BEGIN
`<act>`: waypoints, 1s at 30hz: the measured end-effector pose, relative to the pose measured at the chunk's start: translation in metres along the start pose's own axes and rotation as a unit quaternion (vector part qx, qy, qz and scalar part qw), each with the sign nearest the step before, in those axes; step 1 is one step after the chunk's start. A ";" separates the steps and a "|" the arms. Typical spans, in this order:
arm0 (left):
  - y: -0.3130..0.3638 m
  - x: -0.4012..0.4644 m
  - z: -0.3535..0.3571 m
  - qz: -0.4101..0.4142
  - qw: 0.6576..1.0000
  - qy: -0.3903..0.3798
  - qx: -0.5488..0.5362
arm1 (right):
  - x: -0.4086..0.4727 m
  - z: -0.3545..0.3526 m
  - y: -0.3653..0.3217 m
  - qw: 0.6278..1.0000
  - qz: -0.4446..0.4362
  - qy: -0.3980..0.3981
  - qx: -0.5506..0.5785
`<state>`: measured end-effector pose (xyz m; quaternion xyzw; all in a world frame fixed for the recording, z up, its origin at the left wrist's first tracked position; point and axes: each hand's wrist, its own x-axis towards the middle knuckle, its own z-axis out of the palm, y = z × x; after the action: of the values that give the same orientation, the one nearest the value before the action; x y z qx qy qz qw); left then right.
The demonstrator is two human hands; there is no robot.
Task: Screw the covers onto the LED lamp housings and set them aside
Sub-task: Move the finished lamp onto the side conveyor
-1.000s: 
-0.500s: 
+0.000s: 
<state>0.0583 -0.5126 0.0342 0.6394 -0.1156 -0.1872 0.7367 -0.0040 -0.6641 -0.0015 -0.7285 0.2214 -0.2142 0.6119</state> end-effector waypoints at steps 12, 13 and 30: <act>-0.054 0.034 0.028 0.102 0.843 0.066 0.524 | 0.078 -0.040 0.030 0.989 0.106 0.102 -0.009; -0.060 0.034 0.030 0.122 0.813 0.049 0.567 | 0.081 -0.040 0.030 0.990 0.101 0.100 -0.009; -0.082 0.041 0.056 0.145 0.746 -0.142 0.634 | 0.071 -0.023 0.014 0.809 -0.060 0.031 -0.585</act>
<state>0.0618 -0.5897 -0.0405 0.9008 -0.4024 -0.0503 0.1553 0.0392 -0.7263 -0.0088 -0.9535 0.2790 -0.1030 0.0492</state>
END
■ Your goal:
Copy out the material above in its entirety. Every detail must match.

■ Your response:
`<act>`: waypoints, 1s at 30hz: the measured end-effector pose, relative to the pose measured at the chunk's start: translation in metres along the start pose's own axes and rotation as a unit quaternion (vector part qx, qy, qz and scalar part qw), each with the sign nearest the step before, in those axes; step 1 is one step after the chunk's start. A ";" separates the steps and a "|" the arms. Typical spans, in this order:
arm0 (left):
  - y: -0.3130..0.3638 m
  - x: -0.4012..0.4644 m
  - z: -0.3535..0.3571 m
  - qz: -0.4101..0.4142
  - qw: 0.6576..1.0000
  - qy: -0.3903..0.3798
  - qx: -0.5488..0.5362
arm1 (right):
  - x: -0.4086..0.4727 m
  - z: -0.3545..0.3526 m
  - y: -0.3653..0.3217 m
  - qw: 0.6278..1.0000
  - qz: -0.4446..0.4362
  - qy: -0.3980..0.3981
  - qx: -0.5506..0.5785
`<state>`: measured end-effector pose (xyz m; quaternion xyzw; all in a world frame fixed for the recording, z up, its origin at the left wrist's first tracked position; point and axes: each hand's wrist, its own x-axis towards the middle knuckle, its own z-axis out of the palm, y = z × x; after the action: of the values that give the same orientation, the one nearest the value before the action; x y z qx qy qz qw); left then right.
The demonstrator is two human hands; there is no robot.
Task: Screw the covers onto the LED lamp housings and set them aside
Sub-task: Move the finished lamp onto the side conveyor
-1.000s: 
-0.500s: 
+0.000s: 
<state>0.0583 -0.5126 0.0342 0.6394 -0.1156 -0.1872 0.7367 -0.0040 -0.6641 -0.0015 -0.7285 0.2214 -0.2142 0.6119</state> end-effector waypoints at steps 12, 13 and 30: <act>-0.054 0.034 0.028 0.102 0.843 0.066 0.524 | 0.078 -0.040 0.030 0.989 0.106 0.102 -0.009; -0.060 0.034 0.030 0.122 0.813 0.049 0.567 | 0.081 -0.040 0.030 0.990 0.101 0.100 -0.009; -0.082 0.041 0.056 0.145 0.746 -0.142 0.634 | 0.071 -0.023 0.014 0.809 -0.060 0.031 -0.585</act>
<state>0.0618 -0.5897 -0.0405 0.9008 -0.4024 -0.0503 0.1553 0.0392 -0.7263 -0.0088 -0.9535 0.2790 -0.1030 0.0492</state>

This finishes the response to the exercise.